» **Requirement**:
Whenever "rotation" occurs in a line of the material, list that line.

» **Source material**:
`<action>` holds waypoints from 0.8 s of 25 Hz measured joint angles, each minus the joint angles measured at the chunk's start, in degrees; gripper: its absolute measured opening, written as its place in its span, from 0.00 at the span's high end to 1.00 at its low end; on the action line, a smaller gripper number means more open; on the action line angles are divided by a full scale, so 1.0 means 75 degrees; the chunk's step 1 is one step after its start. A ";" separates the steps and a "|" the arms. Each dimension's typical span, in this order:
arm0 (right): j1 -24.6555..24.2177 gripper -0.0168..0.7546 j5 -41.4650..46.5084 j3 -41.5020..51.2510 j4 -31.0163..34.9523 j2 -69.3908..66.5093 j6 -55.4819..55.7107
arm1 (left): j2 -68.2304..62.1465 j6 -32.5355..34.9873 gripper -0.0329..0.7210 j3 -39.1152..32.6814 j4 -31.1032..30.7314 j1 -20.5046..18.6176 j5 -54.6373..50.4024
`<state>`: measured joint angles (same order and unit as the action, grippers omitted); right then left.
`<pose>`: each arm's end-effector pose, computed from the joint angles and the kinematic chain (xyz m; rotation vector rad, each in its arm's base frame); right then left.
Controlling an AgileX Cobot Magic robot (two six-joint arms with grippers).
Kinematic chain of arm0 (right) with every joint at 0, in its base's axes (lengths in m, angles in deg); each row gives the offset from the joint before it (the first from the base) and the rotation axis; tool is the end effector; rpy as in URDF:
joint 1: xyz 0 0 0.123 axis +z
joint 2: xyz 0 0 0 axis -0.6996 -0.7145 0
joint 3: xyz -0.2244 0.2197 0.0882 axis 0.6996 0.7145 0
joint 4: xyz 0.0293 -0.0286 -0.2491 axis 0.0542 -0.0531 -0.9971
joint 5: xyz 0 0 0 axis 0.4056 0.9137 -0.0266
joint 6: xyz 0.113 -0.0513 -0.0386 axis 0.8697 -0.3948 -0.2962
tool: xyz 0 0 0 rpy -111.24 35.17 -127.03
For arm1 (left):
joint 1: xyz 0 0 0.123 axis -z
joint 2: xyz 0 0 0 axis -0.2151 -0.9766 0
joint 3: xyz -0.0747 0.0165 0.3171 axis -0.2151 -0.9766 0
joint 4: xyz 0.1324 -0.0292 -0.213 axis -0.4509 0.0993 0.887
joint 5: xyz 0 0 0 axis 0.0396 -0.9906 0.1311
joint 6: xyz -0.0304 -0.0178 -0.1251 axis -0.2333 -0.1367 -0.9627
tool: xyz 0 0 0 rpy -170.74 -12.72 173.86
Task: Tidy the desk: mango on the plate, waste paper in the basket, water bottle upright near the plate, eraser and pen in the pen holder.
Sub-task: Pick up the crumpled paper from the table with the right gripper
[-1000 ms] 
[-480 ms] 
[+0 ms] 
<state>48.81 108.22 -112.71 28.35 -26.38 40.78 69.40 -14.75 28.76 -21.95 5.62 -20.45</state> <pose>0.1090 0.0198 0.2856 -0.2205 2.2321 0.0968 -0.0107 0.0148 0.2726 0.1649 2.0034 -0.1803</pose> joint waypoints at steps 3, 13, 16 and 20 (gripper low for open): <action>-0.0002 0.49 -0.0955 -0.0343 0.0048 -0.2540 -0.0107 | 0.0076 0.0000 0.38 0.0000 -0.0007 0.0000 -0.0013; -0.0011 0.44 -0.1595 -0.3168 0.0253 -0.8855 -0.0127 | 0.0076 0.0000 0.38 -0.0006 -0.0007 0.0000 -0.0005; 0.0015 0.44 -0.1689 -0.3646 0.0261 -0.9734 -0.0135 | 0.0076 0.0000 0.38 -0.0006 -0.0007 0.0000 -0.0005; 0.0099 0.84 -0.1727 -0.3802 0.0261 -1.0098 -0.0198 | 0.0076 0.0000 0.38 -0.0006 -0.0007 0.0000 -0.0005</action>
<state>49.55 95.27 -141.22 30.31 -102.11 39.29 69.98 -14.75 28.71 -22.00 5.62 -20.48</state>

» **Response to the task**:
`<pose>`: each arm's end-effector pose, computed from the joint angles and the kinematic chain (xyz m; rotation vector rad, each in its arm's base frame); right then left.
Kinematic chain of arm0 (right) with every joint at 0, in its base's axes (lengths in m, angles in deg); each row gives the offset from the joint before it (the first from the base) and the rotation axis; tool is the end effector; rpy as in URDF:

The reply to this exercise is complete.